Dio un paso atrás, su cuerpo entero temblando, dispuesta a correr. Cassius levantó las manos en señal de paz, pero ella ya no lo veía como el hombre que una vez conoció.
“Anelix, escúchame...”, Cassius intentó acercarse más, su voz un poco más urgente. “No te hagas daño. No quiero que esto termine mal”
Pero era demasiado tarde. El instinto de Anelix tomó el control, el miedo la empujaba a huir. Sin pensarlo, se giró y empezó a correr de nuevo, el barro y las ramas arañando sus piernas y brazos. Pronto había llegado hasta una carretera principal. Podía escuchar los pasos de Cassius detrás de ella, su voz llamándola, intentando razonar con ella.
“¡Anelix!”, gritó, su voz desesperada.
El terror nublaba su juicio, solo quería escapar, huir de todo lo que acababa de descubrir. Corrió sin mirar atrás, sin darse cuenta de lo que tenía frente a ella. El sonido de un auto frenando en seco la arrancó de su desesperación. Anelix se giró justo a tiempo para ver las luces brillantes del vehículo que venía a toda velocidad hacia ella.

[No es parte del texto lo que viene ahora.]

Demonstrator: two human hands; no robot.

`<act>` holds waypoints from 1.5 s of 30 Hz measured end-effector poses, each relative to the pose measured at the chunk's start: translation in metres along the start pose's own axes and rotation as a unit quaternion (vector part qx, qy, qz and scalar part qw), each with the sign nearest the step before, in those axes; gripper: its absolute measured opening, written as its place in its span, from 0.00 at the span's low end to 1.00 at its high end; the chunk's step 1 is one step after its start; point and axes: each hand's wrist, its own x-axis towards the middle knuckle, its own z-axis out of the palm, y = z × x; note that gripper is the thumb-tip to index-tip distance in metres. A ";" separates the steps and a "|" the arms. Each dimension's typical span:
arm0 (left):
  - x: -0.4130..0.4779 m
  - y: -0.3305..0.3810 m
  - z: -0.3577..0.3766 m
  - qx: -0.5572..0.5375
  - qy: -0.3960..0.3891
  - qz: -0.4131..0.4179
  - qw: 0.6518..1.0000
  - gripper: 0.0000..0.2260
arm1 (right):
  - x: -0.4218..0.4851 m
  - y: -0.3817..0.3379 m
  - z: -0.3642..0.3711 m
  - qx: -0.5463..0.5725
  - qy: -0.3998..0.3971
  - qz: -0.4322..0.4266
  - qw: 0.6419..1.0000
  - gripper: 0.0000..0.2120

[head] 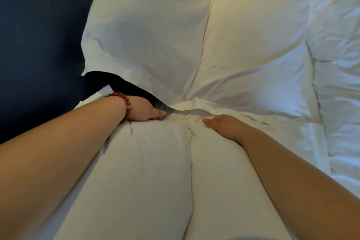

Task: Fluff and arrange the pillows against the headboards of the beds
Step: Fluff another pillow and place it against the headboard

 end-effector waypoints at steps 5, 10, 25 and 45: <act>0.004 0.002 0.001 -0.094 0.007 0.008 0.995 0.24 | -0.001 0.009 0.011 0.089 0.156 -0.056 0.982 0.23; 0.003 0.007 0.004 -0.045 0.001 0.035 0.998 0.24 | -0.002 0.018 0.023 0.109 0.266 -0.085 0.954 0.23; 0.026 -0.002 0.015 0.018 0.032 0.023 0.999 0.25 | 0.000 0.018 0.022 0.108 0.258 -0.057 0.959 0.23; -0.009 0.159 0.102 0.038 0.156 0.165 0.973 0.30 | -0.079 0.128 -0.069 -0.177 0.285 0.083 0.938 0.26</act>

El golpe fue seco, el dolor indescriptible. El mundo se oscureció por un instante mientras su cuerpo era lanzado por el aire, cayendo violentamente al suelo. Cassius gritó su nombre en un eco distante mientras corría hacia ella.
Los hombres que la seguían se detuvieron, mirando horrorizados la escena. El silencio reinaba en el aire, roto solo por la suave brisa que recorría el cuerpo inerte de Anelix.
Cassius llegó hasta ella, su corazón latiendo violentamente. Se arrodilló a su lado, su mano temblorosa buscando el pulso en su cuello. Estaba viva, pero apenas. Miraba su rostro y observaba detenidamente su cuerpo dañado, las ropas rasgadas y la sangre mezclándose con el agua que yacía sobre el pavimento.
“¡Llamen a una ambulancia! ¡Ahora!”, gritó, la furia y el miedo dominando su voz.
Los hombres corrieron a obedecer, pero el terror ya se había apoderado de Cassius. Su plan se había torcido, todo estaba saliéndose de control. Ahora, todo lo que podía hacer era esperar, mientras la vida de Anelix pendía de un hilo frente a sus ojos.
Cassius no había previsto esto. No la había querido así, destrozada, rota, pero ahora la realidad lo golpeaba con toda su crudeza. Si no la tenía viva, ya nada valía la pena.